Afternoon: Continue into the Fushimi sake district for a brewery-focused close to the trip. This area suits your interest in breweries, though here the local mastery is rice-based rather than beer-based; look for tasting rooms and canal-side walks that reveal another side of Kyoto’s culinary identity.
Afternoon: For lunch, try a traditional Kyoto meal near Fushimi or around Kyoto Station before departure. If you want one final indulgence and have time, fit in a visit to a modern bathhouse or spa facility for a restorative soak before heading to the station or airport transfer.
Evening: Depart in the afternoon with enough cushion for station navigation.
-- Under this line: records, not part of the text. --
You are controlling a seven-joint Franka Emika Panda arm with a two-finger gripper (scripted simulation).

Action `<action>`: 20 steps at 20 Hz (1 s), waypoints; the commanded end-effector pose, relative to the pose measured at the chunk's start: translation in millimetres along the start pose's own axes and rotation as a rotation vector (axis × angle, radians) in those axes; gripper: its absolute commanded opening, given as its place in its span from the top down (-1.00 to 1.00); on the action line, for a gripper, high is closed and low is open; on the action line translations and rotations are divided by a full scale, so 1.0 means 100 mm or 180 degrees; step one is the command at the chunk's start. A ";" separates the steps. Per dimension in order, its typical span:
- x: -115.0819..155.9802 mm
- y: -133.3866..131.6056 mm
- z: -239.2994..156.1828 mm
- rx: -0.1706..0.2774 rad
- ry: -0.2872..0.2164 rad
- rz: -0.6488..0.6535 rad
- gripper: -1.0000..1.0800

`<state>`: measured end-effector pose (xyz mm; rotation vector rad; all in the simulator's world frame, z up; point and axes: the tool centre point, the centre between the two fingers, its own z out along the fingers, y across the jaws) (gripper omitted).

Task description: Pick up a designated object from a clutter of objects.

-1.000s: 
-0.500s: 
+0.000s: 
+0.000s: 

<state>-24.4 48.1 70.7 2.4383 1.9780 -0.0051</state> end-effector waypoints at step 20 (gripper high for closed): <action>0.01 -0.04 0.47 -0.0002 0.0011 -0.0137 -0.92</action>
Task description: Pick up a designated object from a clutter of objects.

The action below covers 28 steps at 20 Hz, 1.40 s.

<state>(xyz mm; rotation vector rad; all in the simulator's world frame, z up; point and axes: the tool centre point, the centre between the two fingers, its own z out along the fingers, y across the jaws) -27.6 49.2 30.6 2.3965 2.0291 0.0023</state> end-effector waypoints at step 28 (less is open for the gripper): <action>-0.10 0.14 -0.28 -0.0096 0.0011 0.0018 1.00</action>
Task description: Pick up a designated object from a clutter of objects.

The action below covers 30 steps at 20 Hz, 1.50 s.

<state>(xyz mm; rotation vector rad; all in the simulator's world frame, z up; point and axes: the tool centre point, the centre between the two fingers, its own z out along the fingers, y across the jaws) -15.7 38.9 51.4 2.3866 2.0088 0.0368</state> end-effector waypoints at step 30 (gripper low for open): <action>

Pick up one last box of sweets, tea, or snacks from the station department stores; Japanese stations are exceptionally good for edible souvenirs that you will actually want to eat yourself.
Extra dining recommendations for Kyoto:
- Nishiki Market area: excellent for grazing on tamagoyaki, soy milk doughnuts, tsukemono, sesame sweets, and skewered bites if you prefer variety over a sit-down lunch.
- Gion/Ishibei-koji side streets: better for atmospheric dinners, especially if you want seasonal Kyoto cuisine in a historic setting.
- Coffee lovers: seek out townhouse cafés around central Kyoto for slower breakfasts with meticulous hand-drip coffee and toast sets.
This 5-day Tokyo and Kyoto itinerary gives you two different Japans without rushing so much that the trip becomes a blur. You will sample headline sights, excellent food, a cooking-class experience, brewery-adjacent sake culture, nightlife, and the pleasure of the Shinkansen itself—one of the country’s greatest rituals of movement.
If you return, you can easily deepen this route with Osaka, Nara, or a dedicated onsen stay. For a first short journey, though, this pairing is hard to improve upon: vivid, delicious, and balanced between high-speed modernity and enduring tradition.